§ **Description of the task**:
Your output must consist solely of the lines from the one containing "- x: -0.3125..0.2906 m" through the end of the records, reproduced exactly.

::::::::::

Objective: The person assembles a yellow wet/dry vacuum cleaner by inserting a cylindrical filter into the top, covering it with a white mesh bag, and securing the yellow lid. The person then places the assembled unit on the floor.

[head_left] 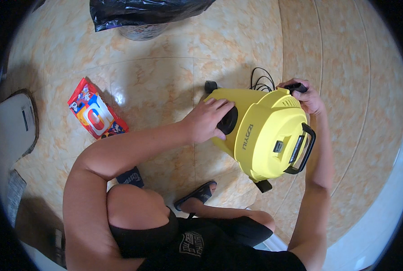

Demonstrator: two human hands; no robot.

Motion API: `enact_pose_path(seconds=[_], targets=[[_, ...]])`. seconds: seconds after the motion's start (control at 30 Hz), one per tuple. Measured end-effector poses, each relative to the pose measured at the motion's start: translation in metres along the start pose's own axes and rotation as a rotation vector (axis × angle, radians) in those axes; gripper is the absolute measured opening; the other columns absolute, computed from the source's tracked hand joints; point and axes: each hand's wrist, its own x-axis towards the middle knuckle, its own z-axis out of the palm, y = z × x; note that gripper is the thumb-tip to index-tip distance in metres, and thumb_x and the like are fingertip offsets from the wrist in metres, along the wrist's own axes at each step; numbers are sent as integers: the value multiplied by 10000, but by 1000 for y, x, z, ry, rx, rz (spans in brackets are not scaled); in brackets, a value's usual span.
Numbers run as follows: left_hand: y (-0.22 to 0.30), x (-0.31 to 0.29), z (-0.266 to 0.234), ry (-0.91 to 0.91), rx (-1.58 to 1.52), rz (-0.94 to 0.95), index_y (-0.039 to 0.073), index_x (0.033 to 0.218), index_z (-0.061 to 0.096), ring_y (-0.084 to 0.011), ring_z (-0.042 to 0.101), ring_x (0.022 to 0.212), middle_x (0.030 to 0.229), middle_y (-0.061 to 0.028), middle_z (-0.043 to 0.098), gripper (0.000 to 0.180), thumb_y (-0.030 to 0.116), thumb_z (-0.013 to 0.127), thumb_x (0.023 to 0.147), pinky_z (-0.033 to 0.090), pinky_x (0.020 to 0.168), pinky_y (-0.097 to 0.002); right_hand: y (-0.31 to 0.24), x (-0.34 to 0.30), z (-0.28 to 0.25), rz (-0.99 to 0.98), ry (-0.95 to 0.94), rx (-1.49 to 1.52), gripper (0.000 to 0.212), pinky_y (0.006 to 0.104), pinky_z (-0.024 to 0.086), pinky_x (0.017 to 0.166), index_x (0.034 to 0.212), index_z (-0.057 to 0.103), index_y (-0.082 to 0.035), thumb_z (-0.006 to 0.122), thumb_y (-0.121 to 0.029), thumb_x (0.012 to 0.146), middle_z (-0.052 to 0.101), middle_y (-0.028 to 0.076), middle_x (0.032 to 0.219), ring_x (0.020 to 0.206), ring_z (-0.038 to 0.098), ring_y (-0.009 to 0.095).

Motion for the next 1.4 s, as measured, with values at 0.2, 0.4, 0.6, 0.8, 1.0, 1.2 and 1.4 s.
enact_pose_path(seconds=[0.2, 0.4, 0.6, 0.8, 1.0, 1.2, 1.4], targets=[[3, 4, 7, -79, -27, -24, 6, 1288, 479, -368, 519, 1115, 1228, -201, 543, 822, 293, 835, 605, 412, 985, -442, 12, -29, -1, -251, 250, 7, 401, 359, 500, 911, 1154, 588, 27, 716, -166, 826, 642, 135, 1130, 1041, 612, 214], [8, 133, -52, -216, -453, -255, -12, 1267, 518, -249, 567, 1103, 1213, -142, 588, 636, 426, 690, 838, 435, 955, -386, 133, -185, 21, -281, 1409, 172, 220, 362, 470, 831, 1087, 585, -74, 605, -213, 917, 635, 47, 1077, 1001, 592, 164], [59, 196, -17, -505, -836, -404, -17, 1247, 530, -192, 600, 1002, 1109, -125, 634, 539, 396, 611, 911, 451, 919, -349, 187, -206, 137, 129, 646, 1072, 594, 599, 421, 930, 1337, 405, -54, 488, -479, 929, 424, 241, 1366, 1191, 472, 442], [42, 170, -17, -163, -696, -459, -10, 1126, 589, -142, 615, 908, 1021, -72, 656, 370, 314, 555, 950, 495, 784, -291, 181, -140, 88, -36, 739, 980, 345, 492, 586, 692, 1133, 532, 34, 408, -245, 972, 635, 200, 1055, 862, 665, 343], [58, 126, -58, 7, -257, -481, -33, 1084, 597, -160, 634, 731, 894, -79, 662, 333, 260, 497, 961, 532, 668, -323, 172, -67, 23, -209, 840, 738, 210, 333, 393, 355, 938, 597, 6, 576, -200, 906, 621, 103, 727, 505, 580, 198], [70, 117, -55, 219, -5, -613, -143, 867, 616, -259, 668, 621, 797, -183, 657, 351, 187, 502, 908, 565, 542, -390, 155, -60, 58, -385, 993, 640, 204, 359, 431, 437, 828, 624, 45, 608, -157, 846, 651, 154, 721, 572, 629, 251], [92, 119, -36, 260, 167, -575, -174, 772, 608, -298, 644, 532, 690, -200, 639, 321, 107, 486, 869, 535, 496, -388, 151, -66, 63, -187, 1290, 133, 265, 461, 493, 817, 903, 653, 80, 567, -157, 820, 644, 304, 940, 936, 630, 422]])
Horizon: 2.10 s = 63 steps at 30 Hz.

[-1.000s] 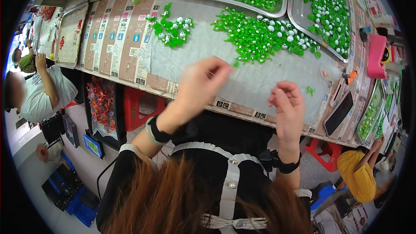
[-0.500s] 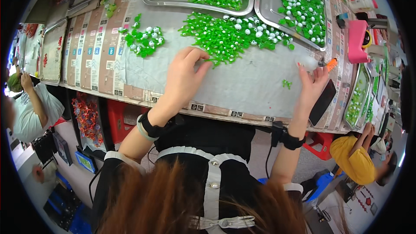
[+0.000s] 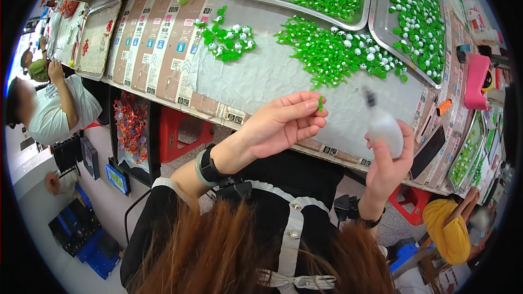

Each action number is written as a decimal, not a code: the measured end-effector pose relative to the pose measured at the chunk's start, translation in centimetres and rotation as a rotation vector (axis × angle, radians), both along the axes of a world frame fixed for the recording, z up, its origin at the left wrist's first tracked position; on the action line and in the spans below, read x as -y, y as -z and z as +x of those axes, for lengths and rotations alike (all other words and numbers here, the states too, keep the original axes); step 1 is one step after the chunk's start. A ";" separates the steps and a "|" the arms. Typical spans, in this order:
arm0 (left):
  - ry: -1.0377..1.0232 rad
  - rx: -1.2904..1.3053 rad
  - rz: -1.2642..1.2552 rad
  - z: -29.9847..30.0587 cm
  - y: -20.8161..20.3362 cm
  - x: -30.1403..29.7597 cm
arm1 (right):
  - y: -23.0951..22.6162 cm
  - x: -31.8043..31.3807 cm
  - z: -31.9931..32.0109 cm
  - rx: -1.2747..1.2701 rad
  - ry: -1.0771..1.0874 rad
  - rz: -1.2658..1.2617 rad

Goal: The person assembles small green plastic figures by applying glue from a squeeze bottle to the base and attaching a white spherical component. The person handles the items one at a time, repeating the process continuously at a workstation.

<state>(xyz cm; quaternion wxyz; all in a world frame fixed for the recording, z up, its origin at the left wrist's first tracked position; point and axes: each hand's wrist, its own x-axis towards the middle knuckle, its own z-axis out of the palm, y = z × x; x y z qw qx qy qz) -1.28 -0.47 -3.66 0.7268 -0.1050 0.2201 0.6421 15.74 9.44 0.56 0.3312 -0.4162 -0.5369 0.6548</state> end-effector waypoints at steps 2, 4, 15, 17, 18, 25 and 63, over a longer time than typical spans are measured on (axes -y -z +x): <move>0.002 0.028 -0.022 0.1 0.2 0.2 | 0.5 0.9 -0.3 -0.065 0.021 0.215; 0.000 0.054 -0.027 0.2 0.7 0.3 | 0.1 1.4 -1.0 -0.086 0.046 0.289; 0.008 0.094 -0.006 0.1 1.1 0.7 | 0.0 1.9 -0.5 0.042 -0.051 0.670; 0.011 0.097 0.006 0.1 1.1 0.8 | 0.0 2.0 -0.6 0.046 -0.055 0.661; 0.011 0.093 0.005 0.0 1.1 0.8 | -0.1 2.0 -0.6 0.048 -0.056 0.657; 0.015 0.083 -0.029 0.1 0.4 0.7 | -0.1 2.0 -0.6 0.074 -0.051 0.644; -0.081 -0.080 -0.025 0.1 0.5 0.6 | 0.0 1.0 -0.4 -0.197 0.343 0.285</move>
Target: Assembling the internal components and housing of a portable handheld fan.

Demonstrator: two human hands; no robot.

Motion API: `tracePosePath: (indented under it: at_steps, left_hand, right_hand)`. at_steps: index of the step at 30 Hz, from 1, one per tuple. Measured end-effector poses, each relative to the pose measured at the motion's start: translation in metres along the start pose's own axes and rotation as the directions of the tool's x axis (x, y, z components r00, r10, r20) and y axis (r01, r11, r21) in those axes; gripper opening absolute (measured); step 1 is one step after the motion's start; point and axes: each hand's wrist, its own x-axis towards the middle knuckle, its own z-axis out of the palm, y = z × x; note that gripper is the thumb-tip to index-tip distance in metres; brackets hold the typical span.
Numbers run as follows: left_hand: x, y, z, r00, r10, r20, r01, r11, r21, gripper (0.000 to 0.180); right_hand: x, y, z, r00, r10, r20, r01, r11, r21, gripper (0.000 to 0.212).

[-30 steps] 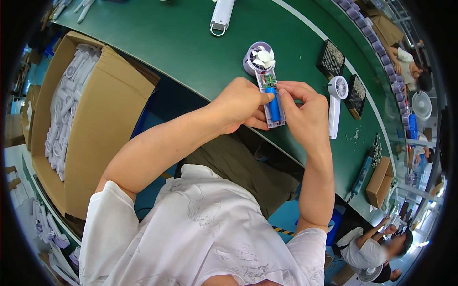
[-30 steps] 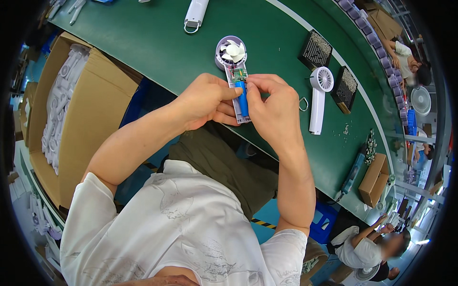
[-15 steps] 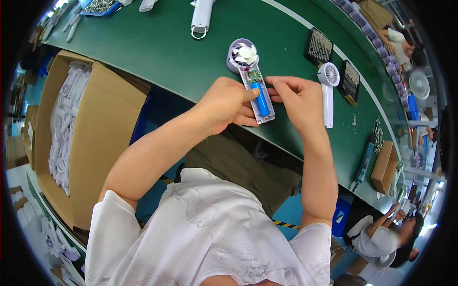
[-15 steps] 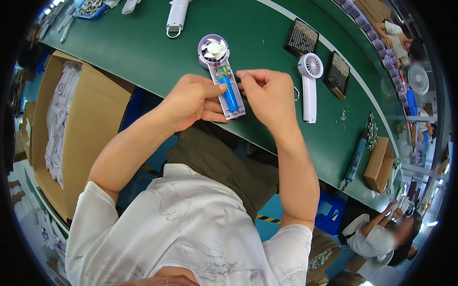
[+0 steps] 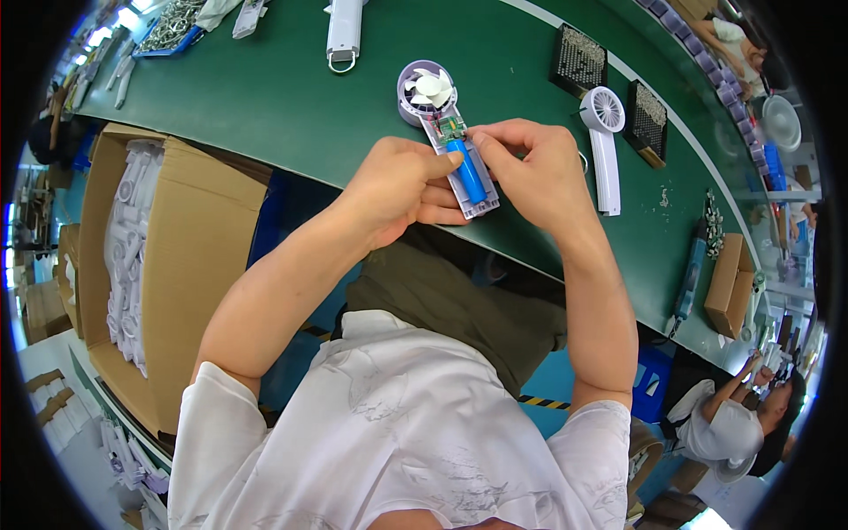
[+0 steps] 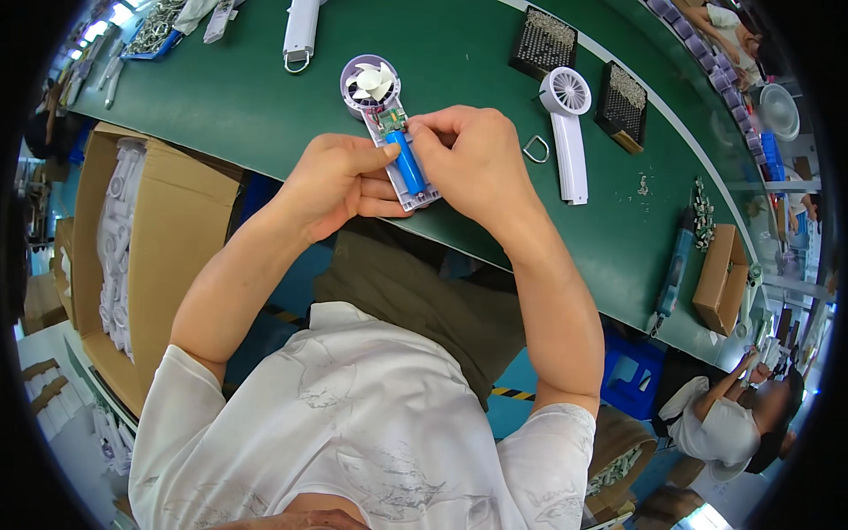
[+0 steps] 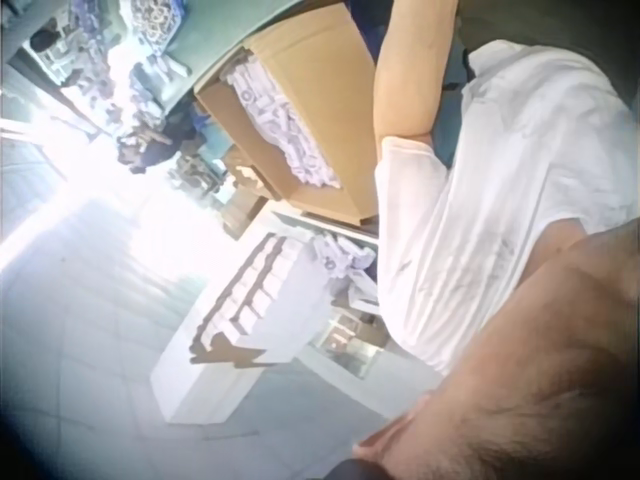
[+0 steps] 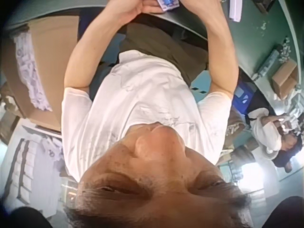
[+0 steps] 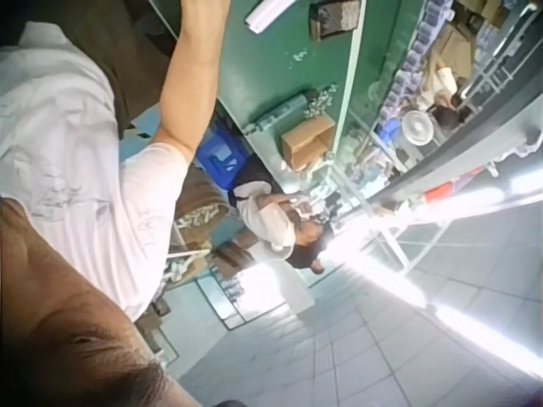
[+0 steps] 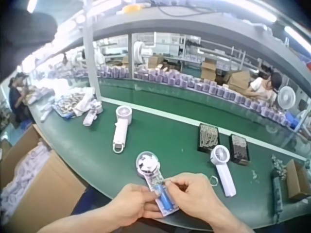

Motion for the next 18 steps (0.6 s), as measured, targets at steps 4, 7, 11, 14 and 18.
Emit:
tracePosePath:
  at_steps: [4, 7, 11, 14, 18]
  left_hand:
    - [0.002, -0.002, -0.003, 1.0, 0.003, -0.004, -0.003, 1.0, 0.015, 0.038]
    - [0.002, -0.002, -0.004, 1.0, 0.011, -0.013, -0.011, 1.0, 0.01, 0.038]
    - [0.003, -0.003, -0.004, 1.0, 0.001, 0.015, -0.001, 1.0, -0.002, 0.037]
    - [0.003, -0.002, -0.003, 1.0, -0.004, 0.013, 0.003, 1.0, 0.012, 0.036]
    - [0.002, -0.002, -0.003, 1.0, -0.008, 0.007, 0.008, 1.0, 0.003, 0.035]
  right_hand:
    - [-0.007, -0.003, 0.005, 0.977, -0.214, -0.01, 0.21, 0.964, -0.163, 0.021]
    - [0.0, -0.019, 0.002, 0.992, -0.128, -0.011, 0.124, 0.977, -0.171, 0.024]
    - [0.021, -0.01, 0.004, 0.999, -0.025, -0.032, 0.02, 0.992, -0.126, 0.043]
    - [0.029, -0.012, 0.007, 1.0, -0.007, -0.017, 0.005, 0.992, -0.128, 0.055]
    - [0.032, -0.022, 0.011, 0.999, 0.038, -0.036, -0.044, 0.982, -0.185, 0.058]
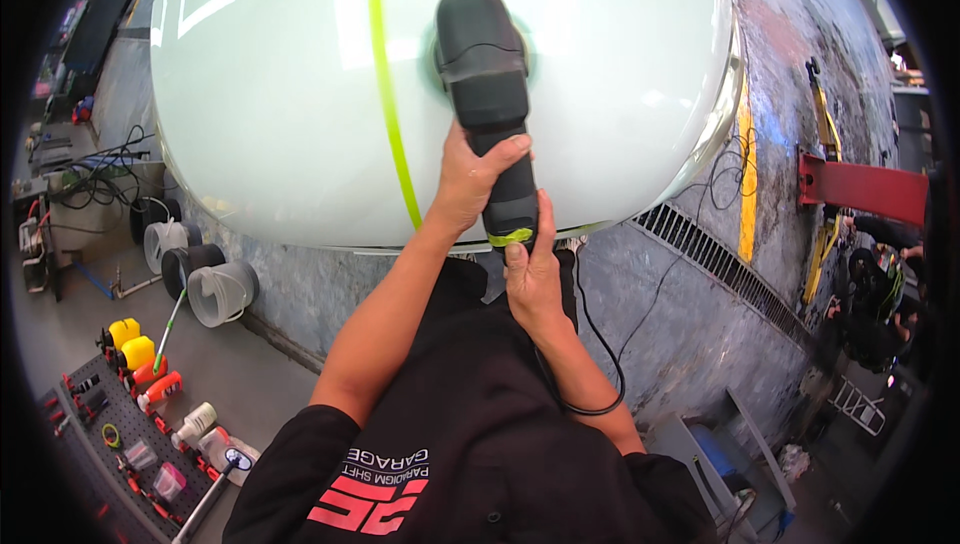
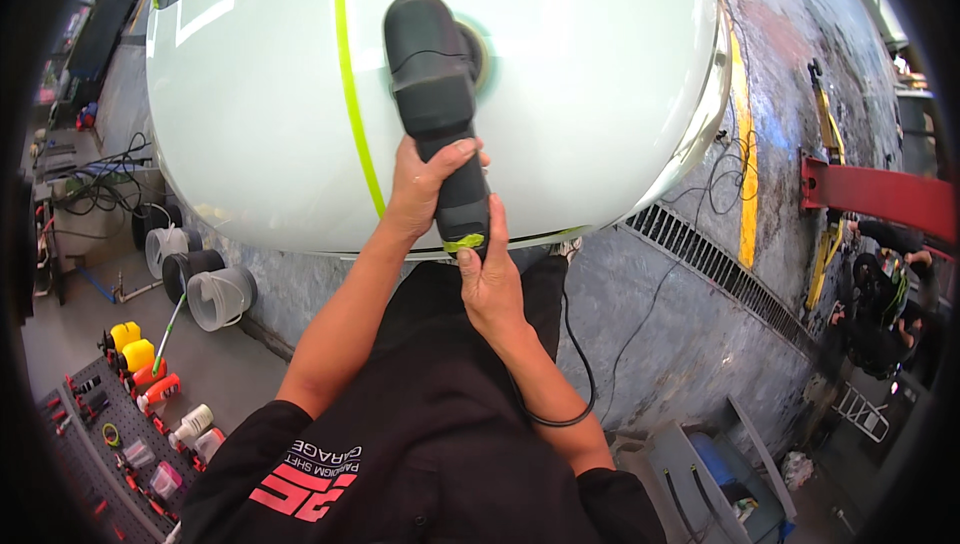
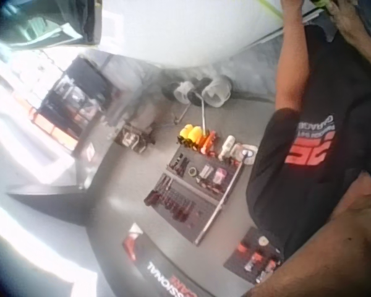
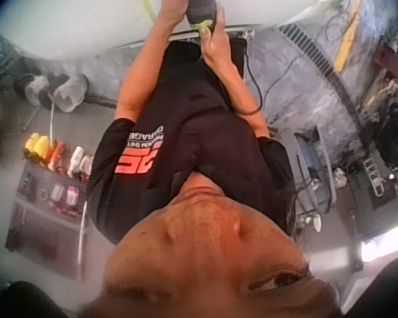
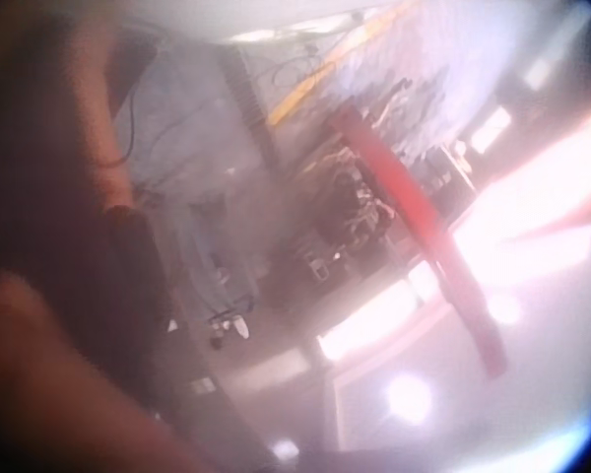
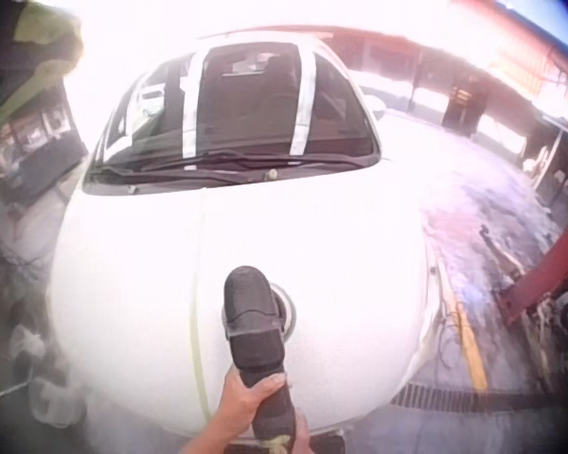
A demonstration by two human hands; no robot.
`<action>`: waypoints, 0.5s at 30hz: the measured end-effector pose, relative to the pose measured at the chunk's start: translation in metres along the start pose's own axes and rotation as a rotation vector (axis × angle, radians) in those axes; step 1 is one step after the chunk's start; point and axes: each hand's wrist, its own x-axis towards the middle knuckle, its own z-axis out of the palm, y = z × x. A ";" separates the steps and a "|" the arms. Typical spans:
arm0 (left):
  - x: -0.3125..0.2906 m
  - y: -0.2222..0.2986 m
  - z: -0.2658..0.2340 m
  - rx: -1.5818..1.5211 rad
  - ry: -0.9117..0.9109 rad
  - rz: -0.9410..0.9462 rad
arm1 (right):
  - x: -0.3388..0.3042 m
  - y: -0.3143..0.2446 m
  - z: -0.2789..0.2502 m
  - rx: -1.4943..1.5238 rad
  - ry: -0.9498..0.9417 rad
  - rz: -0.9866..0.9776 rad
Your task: The person uses a rotary polisher with a green pad to buff the hood of a white car. They move the tool in overlapping circular motions across the surface, briefly pausing to touch the paint with a finger before resuming polishing.
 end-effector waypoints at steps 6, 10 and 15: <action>-0.018 0.004 -0.045 -0.029 0.034 -0.047 | 0.000 -0.015 0.020 -0.130 -0.080 -0.056; -0.038 -0.005 -0.059 -0.141 0.137 0.015 | -0.002 -0.007 0.019 -0.239 -0.125 -0.138; -0.041 -0.024 -0.014 -0.179 0.130 0.014 | -0.008 0.008 -0.025 -0.221 -0.105 -0.193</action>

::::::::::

§ **Expected output**:
  - x: -0.3125..0.2906 m
  - y: -0.2222..0.2986 m
  - z: -0.2658..0.2340 m
  - rx: -1.5818..1.5211 rad
  - ry: -0.9117..0.9109 rad
  - rz: -0.9410..0.9462 rad
arm1 (right):
  - x: -0.3388..0.3042 m
  - y: -0.3143..0.2446 m
  - z: -0.2789..0.2502 m
  - rx: -1.4943..1.5238 rad
  - ry: -0.9498..0.9417 rad
  - rz: -0.9866..0.9776 rad
Your task: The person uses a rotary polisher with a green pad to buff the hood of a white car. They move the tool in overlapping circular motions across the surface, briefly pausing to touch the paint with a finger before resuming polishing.
 end-effector waypoints at steps 6, 10 and 15: <action>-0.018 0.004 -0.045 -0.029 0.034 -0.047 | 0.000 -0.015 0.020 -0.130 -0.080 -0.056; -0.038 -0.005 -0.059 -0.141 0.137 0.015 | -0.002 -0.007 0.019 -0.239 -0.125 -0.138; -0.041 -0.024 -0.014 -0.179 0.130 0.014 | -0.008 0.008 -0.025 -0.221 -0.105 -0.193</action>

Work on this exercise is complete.